BEGIN

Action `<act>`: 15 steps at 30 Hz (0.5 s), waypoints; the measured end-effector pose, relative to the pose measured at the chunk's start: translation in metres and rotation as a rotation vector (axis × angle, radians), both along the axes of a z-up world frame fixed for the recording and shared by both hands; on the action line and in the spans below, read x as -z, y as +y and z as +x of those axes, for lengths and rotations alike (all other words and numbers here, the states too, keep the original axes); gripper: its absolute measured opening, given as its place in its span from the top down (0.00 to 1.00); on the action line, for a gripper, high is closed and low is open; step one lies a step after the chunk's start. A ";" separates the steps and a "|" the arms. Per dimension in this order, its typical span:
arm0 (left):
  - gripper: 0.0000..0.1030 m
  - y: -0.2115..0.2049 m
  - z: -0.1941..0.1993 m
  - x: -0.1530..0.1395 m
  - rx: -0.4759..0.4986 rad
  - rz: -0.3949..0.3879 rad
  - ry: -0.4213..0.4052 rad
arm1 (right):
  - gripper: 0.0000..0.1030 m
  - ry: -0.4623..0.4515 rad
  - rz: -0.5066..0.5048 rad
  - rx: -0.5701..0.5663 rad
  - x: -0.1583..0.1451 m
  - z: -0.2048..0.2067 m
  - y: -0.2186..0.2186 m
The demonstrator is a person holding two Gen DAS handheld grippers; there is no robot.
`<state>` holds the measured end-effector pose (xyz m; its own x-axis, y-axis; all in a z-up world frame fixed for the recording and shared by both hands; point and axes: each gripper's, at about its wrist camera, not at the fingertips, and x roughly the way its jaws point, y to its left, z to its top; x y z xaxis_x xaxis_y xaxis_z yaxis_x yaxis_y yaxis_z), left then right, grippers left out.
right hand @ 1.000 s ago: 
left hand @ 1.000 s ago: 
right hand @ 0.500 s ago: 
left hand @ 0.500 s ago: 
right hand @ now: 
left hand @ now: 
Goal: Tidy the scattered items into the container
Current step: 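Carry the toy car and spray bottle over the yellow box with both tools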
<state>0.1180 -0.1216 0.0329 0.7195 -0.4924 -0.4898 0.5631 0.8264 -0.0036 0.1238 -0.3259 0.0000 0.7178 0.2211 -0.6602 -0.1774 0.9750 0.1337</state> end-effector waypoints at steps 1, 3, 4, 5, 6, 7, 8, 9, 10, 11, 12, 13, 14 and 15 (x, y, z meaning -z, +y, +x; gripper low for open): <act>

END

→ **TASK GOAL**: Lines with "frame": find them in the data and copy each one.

→ **FINAL ANSWER**:
Action `<act>`: 15 steps at 30 Hz (0.5 s), waypoints; the measured end-effector pose, relative to the pose measured at the chunk's start: translation in metres and rotation as a rotation vector (axis × angle, radians), both along the axes of a z-up world frame fixed for the recording and shared by both hands; on the action line and in the spans below, read x as -z, y as +y and z as +x of those axes, for lengths and rotations alike (all other words and numbers here, the states too, keep the original axes); gripper: its absolute measured opening, given as its place in its span from the top down (0.00 to 1.00); on the action line, for a gripper, high is closed and low is open; step one lies a step after the chunk's start. A ";" separates the steps and a "|" the arms. Per dimension in this order, its typical span:
`<state>` holds the measured end-effector pose (xyz m; its own x-axis, y-axis; all in a z-up world frame fixed for the recording and shared by both hands; point and axes: each gripper's, at about its wrist camera, not at the fingertips, and x roughly the way its jaws point, y to its left, z to its top; x y z xaxis_x xaxis_y xaxis_z yaxis_x yaxis_y yaxis_z), left then right, grippers left out.

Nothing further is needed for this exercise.